Les sites de location touristique viennent de signer un accord avec l’État dans lequel ils s’engagent à bloquer les locations des particuliers après qu'elles aient atteint la limite de location de 120 jours par an.

Bloquer les locations quand les 120 jours sont atteints

Finie la location illimitée pour les particuliers sur les sites tels qu’Airbnb, Abritel, Homeaway, CléVacances, TripAdvisor ou encore Leboncoin. Depuis le 1er décembre 2018, les biens meublés mis en location doivent être enregistrés et aborder un numéro d’autorisation, dans les villes où l’enregistrement des logements est obligatoire. Mercredi 6 juin 2018 l’État et les sites de location en ligne ont signé un accord. Ils se sont mis d’accord que sans numéro, les annonces des locations seront supprimées par les plateformes.

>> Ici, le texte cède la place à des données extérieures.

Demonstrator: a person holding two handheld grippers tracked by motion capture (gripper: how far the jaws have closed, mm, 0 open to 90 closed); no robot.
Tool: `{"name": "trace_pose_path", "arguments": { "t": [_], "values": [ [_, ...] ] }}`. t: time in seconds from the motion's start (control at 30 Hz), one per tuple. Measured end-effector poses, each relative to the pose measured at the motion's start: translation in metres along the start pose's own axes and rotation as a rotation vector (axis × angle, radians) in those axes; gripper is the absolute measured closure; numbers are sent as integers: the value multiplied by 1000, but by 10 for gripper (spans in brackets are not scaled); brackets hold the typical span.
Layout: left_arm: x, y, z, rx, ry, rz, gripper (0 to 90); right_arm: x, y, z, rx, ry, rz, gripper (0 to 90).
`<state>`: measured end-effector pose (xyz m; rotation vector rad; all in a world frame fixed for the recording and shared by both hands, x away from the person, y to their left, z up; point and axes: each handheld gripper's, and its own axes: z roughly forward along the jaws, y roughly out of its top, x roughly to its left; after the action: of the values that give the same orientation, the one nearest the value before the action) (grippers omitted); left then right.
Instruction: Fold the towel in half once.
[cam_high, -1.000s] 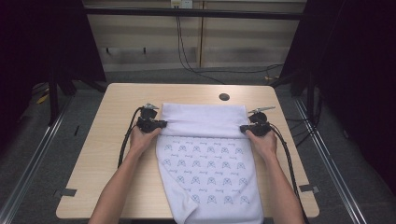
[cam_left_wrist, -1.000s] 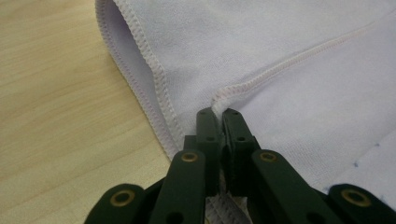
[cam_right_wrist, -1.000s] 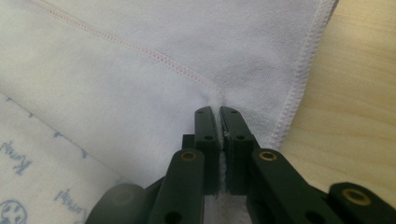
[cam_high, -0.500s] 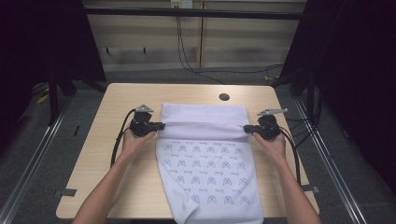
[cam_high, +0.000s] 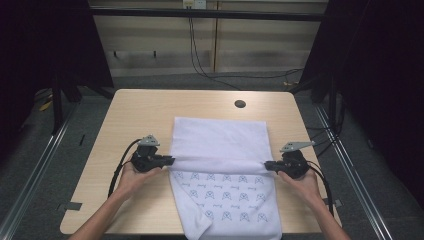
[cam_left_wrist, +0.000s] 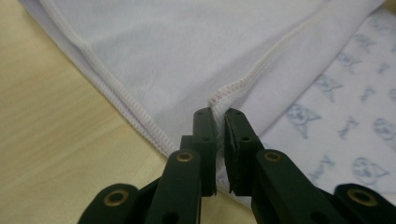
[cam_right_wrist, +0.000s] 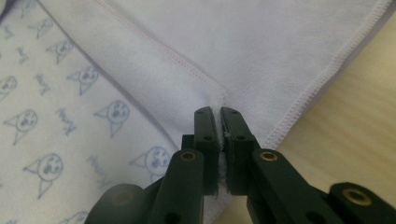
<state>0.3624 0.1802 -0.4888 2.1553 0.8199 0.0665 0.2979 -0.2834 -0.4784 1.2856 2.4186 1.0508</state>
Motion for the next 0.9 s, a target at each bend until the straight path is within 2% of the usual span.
{"name": "trace_pose_path", "arguments": {
  "t": [0.07, 0.2, 0.23, 0.27, 0.3, 0.37, 0.4, 0.43, 0.47, 0.53, 0.57, 0.6, 0.7, 0.73, 0.77, 0.8, 0.83, 0.87, 0.9],
  "values": [
    [0, -2, 5, 30, 18, 20, 845, -1, -3, 5, 19, 0, -1, 863],
    [3, -4, 8, 32, -4, -9, 835, -2, -7, 14, 49, 0, 6, 863],
    [3, -4, 7, 30, -3, -11, 820, -4, -8, 14, 36, 14, 12, 863],
    [1, -4, 5, 34, 19, -10, 761, -5, -8, 14, 35, 13, 14, 863],
    [-2, -2, 2, 31, 43, -7, 697, -4, -8, 14, 40, 7, 22, 863],
    [-13, 2, -10, -17, 34, 13, 607, -3, -9, 14, 37, 3, 19, 863],
    [-22, 4, -18, -25, 63, 39, 581, -3, -8, 14, 38, 3, 19, 862],
    [-35, 6, -25, -48, 54, 62, 538, -4, -8, 14, 37, 4, 21, 862],
    [-45, 6, -30, -64, 28, 82, 505, -3, -8, 14, 37, 5, 20, 862],
    [-64, 4, -35, -72, 3, 121, 482, -4, -8, 14, 36, 3, 15, 862],
    [-76, 1, -34, -57, -41, 132, 472, -3, -8, 14, 38, 2, 16, 862],
    [-83, -1, -33, -45, -80, 149, 473, -3, -8, 14, 38, 2, 16, 862],
    [-108, -7, -22, 5, -261, 185, 527, -3, -8, 14, 36, 2, 14, 862],
    [-115, -9, -17, 20, -310, 201, 554, -3, -8, 14, 37, 2, 14, 861],
    [-121, -11, -12, 43, -338, 217, 567, -3, -8, 14, 37, 2, 13, 861],
    [-127, -12, -8, 63, -342, 239, 568, -3, -8, 14, 40, 2, 21, 861],
    [-131, -12, -3, 87, -368, 263, 579, -3, -8, 14, 39, 2, 20, 861],
    [-133, -12, 1, 101, -386, 275, 593, -3, -8, 14, 36, 1, 12, 861],
    [-135, -13, 4, 106, -393, 267, 592, -3, -8, 14, 39, 1, 16, 861]
  ]
}}
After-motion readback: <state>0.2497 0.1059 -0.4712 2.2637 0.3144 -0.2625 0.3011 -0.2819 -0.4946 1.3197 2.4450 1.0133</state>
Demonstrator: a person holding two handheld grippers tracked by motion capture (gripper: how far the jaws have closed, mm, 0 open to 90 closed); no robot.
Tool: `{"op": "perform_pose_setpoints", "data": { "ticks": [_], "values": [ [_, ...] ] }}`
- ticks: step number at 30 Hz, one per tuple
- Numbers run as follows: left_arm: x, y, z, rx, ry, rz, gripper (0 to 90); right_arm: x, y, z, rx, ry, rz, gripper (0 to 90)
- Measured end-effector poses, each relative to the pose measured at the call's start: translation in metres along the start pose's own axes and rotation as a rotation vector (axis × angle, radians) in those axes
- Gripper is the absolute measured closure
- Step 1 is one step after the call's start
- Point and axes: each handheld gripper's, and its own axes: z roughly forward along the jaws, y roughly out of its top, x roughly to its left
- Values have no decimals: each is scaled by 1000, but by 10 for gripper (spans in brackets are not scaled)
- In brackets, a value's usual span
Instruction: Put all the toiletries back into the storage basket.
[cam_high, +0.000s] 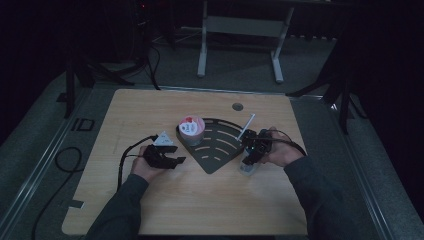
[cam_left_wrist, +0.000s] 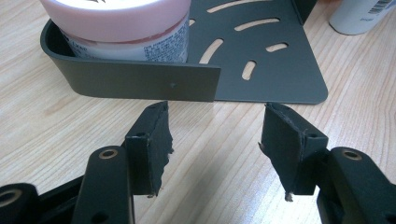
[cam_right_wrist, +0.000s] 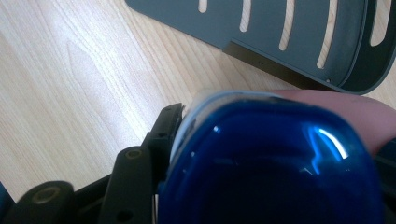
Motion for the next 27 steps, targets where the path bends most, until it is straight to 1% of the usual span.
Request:
{"op": "perform_pose_setpoints", "data": {
  "ticks": [5,12,14,18,20,23,25,27],
  "values": [
    [1,0,0,-1,2,-5,421,7,1,-1,3,-24,-28,546],
    [2,-1,0,0,2,-8,421,9,2,-1,-3,-17,-33,547],
    [2,-1,0,0,4,-7,420,11,3,-1,-6,-25,-38,548],
    [2,-1,0,-3,4,-9,420,14,6,-1,-15,-22,-47,548],
    [2,-1,0,-4,4,-9,420,15,8,-2,-15,-13,-48,548],
    [2,-1,-1,-4,5,-9,421,16,10,-5,-27,-7,-57,548],
    [2,-1,-1,-4,4,-9,421,17,12,-6,-33,-4,-52,548],
    [2,-1,-1,-4,5,-9,421,18,14,-8,-43,-3,-57,548]
  ]
}}
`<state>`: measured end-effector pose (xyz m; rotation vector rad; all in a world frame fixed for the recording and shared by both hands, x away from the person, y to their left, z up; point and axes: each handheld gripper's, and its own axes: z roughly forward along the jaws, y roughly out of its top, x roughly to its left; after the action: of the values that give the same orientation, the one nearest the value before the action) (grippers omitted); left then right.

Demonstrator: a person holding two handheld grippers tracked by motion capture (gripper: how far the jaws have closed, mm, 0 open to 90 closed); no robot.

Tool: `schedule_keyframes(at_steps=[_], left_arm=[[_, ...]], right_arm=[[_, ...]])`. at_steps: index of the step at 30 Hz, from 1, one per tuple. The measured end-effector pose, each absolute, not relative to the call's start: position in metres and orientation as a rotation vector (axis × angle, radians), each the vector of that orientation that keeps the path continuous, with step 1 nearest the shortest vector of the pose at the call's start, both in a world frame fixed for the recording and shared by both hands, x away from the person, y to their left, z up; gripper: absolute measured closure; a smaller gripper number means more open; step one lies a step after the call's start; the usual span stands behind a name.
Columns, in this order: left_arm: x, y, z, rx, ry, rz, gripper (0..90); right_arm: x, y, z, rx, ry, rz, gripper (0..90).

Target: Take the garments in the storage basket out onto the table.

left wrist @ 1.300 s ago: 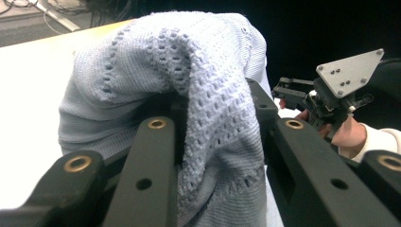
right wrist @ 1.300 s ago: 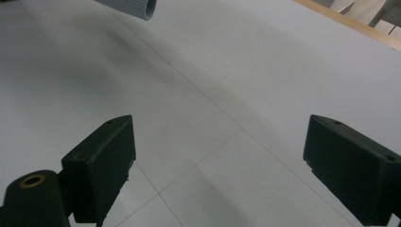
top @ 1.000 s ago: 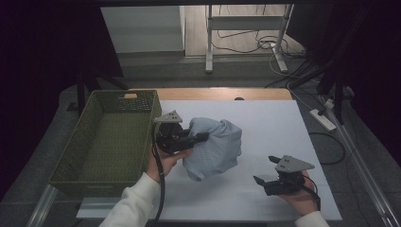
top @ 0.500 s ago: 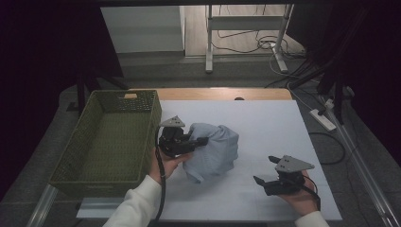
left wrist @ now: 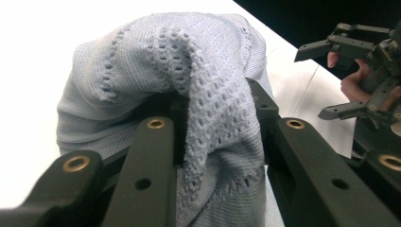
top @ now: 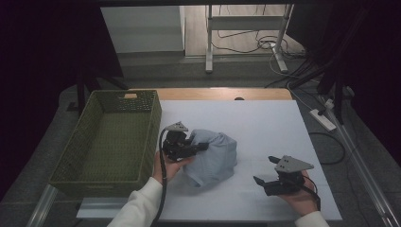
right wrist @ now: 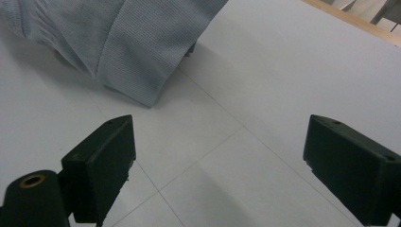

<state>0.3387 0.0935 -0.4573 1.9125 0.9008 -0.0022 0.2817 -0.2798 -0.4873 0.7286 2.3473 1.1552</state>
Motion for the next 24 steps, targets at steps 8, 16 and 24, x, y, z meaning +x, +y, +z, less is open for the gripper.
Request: schedule_keyframes(at_steps=[8, 16, 24], left_arm=[[0.340, 0.096, -0.464, 1.923, 0.902, -0.012, 68.7], [0.342, 0.097, -0.469, 1.923, 0.922, -0.021, 67.4], [0.343, 0.095, -0.474, 1.948, 0.935, -0.017, 63.1]], right_arm=[[0.282, -0.279, -0.488, 0.727, 2.350, 1.156, 10.4], [0.282, -0.279, -0.488, 0.725, 2.352, 1.153, 10.4], [0.282, -0.279, -0.488, 0.723, 2.351, 1.152, 10.4]])
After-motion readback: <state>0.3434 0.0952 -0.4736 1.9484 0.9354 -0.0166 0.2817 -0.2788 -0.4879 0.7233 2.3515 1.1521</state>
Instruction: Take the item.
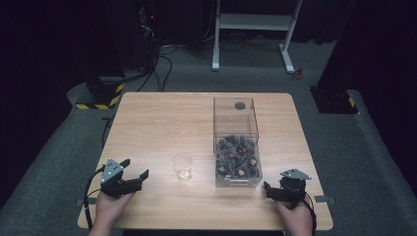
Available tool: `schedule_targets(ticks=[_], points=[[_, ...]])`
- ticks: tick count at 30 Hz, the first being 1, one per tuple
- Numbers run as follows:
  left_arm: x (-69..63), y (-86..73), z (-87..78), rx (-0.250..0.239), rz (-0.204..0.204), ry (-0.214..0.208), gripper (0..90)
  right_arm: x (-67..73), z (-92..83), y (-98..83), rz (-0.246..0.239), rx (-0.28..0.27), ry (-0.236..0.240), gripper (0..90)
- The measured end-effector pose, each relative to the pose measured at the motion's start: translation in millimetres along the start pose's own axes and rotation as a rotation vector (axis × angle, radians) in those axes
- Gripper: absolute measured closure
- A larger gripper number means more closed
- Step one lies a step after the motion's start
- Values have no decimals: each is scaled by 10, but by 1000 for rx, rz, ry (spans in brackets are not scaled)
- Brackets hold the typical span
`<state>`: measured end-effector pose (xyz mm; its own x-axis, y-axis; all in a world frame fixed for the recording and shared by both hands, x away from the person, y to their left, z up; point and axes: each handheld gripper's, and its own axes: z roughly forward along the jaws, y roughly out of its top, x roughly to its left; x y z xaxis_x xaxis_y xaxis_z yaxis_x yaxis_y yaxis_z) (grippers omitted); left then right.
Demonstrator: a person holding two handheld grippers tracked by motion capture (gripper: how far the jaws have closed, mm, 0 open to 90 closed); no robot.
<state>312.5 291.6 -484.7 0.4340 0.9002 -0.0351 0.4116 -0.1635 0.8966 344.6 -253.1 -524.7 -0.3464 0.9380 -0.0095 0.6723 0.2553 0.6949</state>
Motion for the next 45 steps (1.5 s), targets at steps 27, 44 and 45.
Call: schedule_targets(ticks=[27,44,45], points=[[-146,204,22,19,-19,-87,176,1,-1,-2,-7,-2,4,80],[-325,384,85,4,11,-116,173,3,-1,-1,-4,-2,4,80],[-335,399,92,3,25,-118,174,3,-1,-2,-5,-2,4,80]])
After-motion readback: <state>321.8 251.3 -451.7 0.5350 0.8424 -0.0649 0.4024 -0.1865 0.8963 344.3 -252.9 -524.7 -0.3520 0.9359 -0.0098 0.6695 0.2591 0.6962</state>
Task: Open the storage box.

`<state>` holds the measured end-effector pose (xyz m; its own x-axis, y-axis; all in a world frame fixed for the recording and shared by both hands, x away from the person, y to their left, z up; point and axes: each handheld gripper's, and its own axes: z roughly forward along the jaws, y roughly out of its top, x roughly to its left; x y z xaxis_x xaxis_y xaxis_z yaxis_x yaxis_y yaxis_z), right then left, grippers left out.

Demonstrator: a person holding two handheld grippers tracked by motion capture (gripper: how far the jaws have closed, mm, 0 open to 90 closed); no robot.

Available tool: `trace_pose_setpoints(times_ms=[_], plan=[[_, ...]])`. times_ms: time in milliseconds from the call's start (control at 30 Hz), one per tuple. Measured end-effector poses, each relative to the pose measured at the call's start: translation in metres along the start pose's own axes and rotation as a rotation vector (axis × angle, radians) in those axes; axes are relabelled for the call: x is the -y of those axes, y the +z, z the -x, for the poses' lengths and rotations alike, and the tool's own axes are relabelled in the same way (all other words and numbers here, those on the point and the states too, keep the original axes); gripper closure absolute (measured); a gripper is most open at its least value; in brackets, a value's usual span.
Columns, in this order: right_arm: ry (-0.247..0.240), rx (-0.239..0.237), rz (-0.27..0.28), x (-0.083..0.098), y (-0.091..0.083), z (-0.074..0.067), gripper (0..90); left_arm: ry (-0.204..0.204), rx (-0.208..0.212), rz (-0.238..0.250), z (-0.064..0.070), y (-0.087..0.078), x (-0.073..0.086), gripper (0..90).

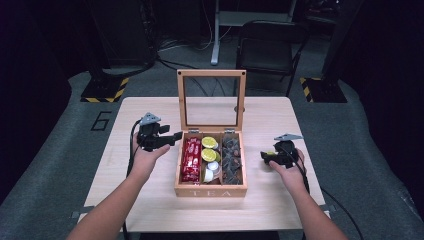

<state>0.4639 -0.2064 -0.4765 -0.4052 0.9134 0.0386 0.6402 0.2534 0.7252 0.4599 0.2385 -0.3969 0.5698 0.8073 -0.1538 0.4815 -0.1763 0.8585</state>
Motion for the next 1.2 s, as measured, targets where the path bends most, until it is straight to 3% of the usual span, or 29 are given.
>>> trace_pose_setpoints(times_ms=[267, 567, 600, 667, 733, 767, 1200], plan=[[-0.049, 0.021, 0.014, -0.012, -0.008, -0.004, 29.9, -0.001, -0.006, 0.004, 0.0, -0.003, -0.002, 35.1], [-0.063, 0.015, 0.031, -0.024, -0.014, -0.007, 29.9, 0.009, -0.004, 0.005, 0.001, -0.001, -0.004, 35.1], [-0.089, 0.009, 0.031, -0.025, -0.015, -0.006, 30.0, 0.009, -0.003, 0.005, 0.001, -0.001, -0.004, 35.1], [-0.069, 0.012, 0.038, -0.028, -0.016, -0.009, 30.0, 0.009, -0.004, 0.004, 0.001, -0.002, -0.004, 35.1], [-0.1, 0.003, 0.039, -0.03, -0.018, -0.009, 30.0, 0.009, -0.005, 0.004, 0.001, -0.002, -0.004, 35.1], [-0.083, 0.005, 0.049, -0.032, -0.018, -0.011, 30.0, 0.009, -0.005, 0.002, 0.001, -0.002, -0.004, 35.1], [-0.152, -0.009, 0.064, -0.059, -0.029, -0.022, 30.5, 0.012, -0.007, 0.002, 0.001, -0.003, -0.006, 35.1]])
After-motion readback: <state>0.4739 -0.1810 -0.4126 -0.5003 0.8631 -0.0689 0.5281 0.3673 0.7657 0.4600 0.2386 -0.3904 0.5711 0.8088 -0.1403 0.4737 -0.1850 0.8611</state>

Un autre point important du nouvel accord signé, c’est la limitation à 120 jours de location d’un bien meublé. Si au bout de 120 jours le particulier ne respecte pas cette nouvelle limite, les plateformes de locations bloqueront alors l’annonce. Cette mesure devra être mise en place avant fin 2018.

D’autres répercussions pour les mauvais loueurs

Les députés voteront mercredi 13 juin 2018 en première lecture la loi Elan sur le logement. Et dans le cadre de cette loi, les sanctions devraient être renforcées pour les différentes plateformes ainsi que pour les particuliers. Si un particulier ne respecte pas les nouvelles normes en plus d’avoir son annonce bloquée par la plateforme, il devra payer une amende allant de 5 000 à 10 000 euros. Pour les plateformes ne respectant pas elles aussi les normes de nouvelles amendes, allant de 10.000 à 50.000 euros seront donc créées.

Les particuliers auront le droit à un rappel des critères définissant les résidences principales, secondaires et les autres types d’hébergement de tourisme, comme les chambres d’hôte et les résidences hôtelières. Ils ont jusqu’à fin décembre 2018 pour déclarer leur logement mis en location dans la bonne catégorie. Au cas où certains loueurs chercheraient à faire le malin en postant une autre annonce pour le même bien, les signataires de l’accord ont prévu le coup. Ils se sont engagés à détecter les annonces qui proposeraient, sous plusieurs formes différentes, un bien identique. Pour aider à empêcher la fraude, les coordonnées de tous les loueurs, ainsi que les adresses des biens avec leur description seront transmises automatiquement aux collectivités locales. Cela permettra de procéder à des contrôles sur les sites et les terrains.